→ What you have to do
The answer should consist of each line below that contains the word "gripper".

——————

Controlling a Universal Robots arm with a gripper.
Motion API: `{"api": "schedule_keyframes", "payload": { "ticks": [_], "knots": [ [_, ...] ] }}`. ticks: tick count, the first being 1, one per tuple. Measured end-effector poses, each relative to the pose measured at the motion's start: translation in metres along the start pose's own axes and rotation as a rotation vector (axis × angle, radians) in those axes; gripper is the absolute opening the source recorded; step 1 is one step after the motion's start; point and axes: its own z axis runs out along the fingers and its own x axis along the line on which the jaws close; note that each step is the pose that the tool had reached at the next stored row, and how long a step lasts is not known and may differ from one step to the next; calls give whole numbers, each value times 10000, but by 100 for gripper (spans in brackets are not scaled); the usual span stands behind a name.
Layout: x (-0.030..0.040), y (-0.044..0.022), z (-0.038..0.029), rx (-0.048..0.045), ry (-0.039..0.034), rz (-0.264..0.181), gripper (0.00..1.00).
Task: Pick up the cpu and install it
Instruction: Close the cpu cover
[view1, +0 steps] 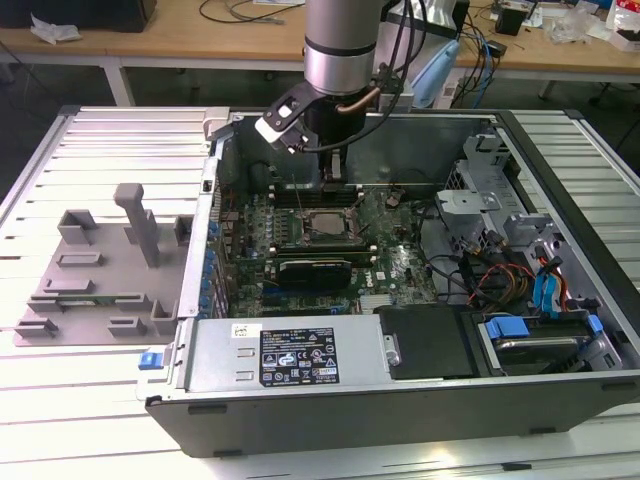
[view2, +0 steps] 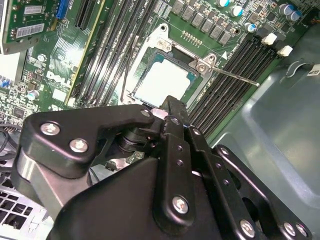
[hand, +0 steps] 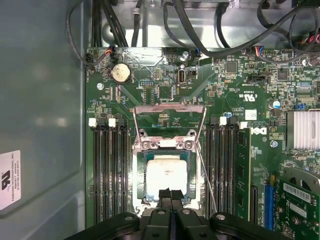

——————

→ Result
Controlling a Universal Robots arm with a gripper.
Motion API: `{"api": "schedule_keyframes", "payload": { "ticks": [_], "knots": [ [_, ...] ] }}`. ticks: tick count, the first being 1, one per tuple. Measured end-effector poses, each relative to the pose measured at the motion's start: translation in metres along the start pose's own axes and rotation as a rotation vector (axis × angle, radians) in those axes; gripper is the absolute opening the source recorded; step 1 is one step after the motion's start; point and axes: its own z axis runs out along the fingers and its own x axis along the line on which the jaws close; note that each step is the pose that the tool had reached at the next stored row, and how long a step lasts is not known and may differ from one step to the next; calls give whole numbers, each value times 10000, but by 100 for gripper (spans in brackets are not scaled); the usual span stands behind a name.
Layout: x (-0.030..0.040), y (-0.044..0.022), z (-0.038..0.029), rx (-0.048..0.045), ry (-0.039..0.034), rz (-0.264..0.181), gripper (0.00..1.00).

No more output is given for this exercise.